In this study, a novel and facile hot injection method for the synthesis of single phase CuSbSe₂ crystallites was developed by using low toxic triethylene glycol (TEG) as both the solvent and reducing agent and triethylenetetramine (TETA) as co-reducing agent. The effects of the amounts of TETA addition and reaction temperatures on the phase development were investigated. The crystalline structures, morphologies, chemical compositions and optical characterization of the synthesized products were investigated using XRD, TEM, EDS, XPS, and UV-Vis-NIR. A single phase CuSbSe₂ crystallites can be obtained by using triethylene glycol as the solvent and reducing agent and triethylenetetramine as co-reducing agent.

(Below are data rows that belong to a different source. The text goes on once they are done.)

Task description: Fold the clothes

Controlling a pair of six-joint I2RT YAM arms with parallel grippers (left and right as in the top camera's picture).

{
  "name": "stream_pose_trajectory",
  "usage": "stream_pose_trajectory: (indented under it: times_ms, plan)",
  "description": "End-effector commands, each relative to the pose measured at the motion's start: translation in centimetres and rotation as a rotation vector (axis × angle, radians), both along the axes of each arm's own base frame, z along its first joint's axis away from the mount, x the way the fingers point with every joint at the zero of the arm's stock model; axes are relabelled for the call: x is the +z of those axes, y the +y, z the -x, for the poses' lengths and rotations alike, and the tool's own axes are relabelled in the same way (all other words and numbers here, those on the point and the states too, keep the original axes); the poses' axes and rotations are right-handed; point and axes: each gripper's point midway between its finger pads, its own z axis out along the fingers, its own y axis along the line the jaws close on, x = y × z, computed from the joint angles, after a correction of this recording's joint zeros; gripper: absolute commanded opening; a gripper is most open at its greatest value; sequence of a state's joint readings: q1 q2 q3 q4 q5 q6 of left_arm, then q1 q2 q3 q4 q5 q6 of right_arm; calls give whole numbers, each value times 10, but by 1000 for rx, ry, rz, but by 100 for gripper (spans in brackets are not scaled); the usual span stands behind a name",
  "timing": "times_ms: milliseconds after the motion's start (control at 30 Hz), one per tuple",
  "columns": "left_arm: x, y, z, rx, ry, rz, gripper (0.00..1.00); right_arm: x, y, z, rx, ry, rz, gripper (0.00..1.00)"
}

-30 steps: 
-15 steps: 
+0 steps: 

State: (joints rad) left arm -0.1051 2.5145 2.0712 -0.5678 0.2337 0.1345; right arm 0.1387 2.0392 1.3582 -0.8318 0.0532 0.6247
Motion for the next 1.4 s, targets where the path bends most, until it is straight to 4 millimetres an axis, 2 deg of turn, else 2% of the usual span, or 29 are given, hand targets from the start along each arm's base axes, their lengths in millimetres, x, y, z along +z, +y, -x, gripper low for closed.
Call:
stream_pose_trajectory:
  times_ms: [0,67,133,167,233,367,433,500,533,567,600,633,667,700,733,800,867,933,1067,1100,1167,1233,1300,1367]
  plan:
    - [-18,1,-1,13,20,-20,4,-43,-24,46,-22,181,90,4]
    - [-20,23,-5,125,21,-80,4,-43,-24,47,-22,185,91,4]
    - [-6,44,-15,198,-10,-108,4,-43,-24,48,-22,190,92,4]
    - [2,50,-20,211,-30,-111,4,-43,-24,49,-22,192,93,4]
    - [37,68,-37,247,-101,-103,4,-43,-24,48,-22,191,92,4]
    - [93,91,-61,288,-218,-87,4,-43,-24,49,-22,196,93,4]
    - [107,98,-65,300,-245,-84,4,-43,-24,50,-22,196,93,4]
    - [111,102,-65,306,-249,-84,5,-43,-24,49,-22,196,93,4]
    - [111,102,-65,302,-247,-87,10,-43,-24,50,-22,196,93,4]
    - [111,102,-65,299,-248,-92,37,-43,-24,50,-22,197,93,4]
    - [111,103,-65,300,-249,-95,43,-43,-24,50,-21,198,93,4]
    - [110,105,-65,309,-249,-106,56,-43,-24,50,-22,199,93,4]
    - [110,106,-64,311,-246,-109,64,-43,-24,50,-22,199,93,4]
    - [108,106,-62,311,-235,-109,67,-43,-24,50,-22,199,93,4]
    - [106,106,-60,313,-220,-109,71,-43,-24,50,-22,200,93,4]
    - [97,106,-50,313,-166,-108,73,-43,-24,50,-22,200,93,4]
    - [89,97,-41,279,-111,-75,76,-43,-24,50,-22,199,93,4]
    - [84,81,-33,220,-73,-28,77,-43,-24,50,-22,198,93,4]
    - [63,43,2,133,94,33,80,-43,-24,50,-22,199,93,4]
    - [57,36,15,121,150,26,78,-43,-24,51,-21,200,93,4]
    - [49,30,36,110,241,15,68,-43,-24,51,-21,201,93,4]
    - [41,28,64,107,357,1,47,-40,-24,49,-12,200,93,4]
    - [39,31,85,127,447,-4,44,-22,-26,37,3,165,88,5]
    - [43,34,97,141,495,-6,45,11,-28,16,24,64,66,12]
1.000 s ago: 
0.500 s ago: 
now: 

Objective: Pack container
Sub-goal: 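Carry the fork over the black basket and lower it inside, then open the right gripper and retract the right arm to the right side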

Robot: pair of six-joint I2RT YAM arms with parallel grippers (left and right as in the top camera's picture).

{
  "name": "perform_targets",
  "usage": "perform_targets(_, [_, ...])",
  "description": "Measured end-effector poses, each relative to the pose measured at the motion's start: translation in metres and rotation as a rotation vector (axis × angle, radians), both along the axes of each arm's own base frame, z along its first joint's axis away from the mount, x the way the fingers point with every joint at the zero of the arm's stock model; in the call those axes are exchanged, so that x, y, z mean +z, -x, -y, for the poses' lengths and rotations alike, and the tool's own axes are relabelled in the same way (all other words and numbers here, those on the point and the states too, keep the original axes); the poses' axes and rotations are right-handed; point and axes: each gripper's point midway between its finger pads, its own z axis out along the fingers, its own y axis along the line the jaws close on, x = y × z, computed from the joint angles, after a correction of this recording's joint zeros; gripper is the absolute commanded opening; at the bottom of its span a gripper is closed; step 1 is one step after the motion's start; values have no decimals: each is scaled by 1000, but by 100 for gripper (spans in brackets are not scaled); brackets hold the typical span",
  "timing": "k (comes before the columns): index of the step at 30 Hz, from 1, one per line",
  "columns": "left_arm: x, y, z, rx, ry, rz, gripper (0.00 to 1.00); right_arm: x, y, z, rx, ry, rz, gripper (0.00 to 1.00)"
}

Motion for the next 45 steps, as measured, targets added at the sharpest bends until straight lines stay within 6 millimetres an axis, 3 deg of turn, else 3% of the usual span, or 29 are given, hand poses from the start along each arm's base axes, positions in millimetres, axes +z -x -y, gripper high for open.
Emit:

TETA addition plays a key role in determining the final phase. The presence of the intermediate phase, Cu₃SbSe₄ phase could be due to the existence of Cu²⁺, resulting from the insufficient reducibility in the solution. A sufficient amount of TETA can facilitate the reduction of Cu²⁺ into Cu⁺, leading to the preformed Cu₃SbSe₄ phase dissolved and reacted with Sb₂Se₃ to form CuSbSe₂. The obtained CuSbSe₂ phase had a direct band gap with the band gap value of 1.06 eV.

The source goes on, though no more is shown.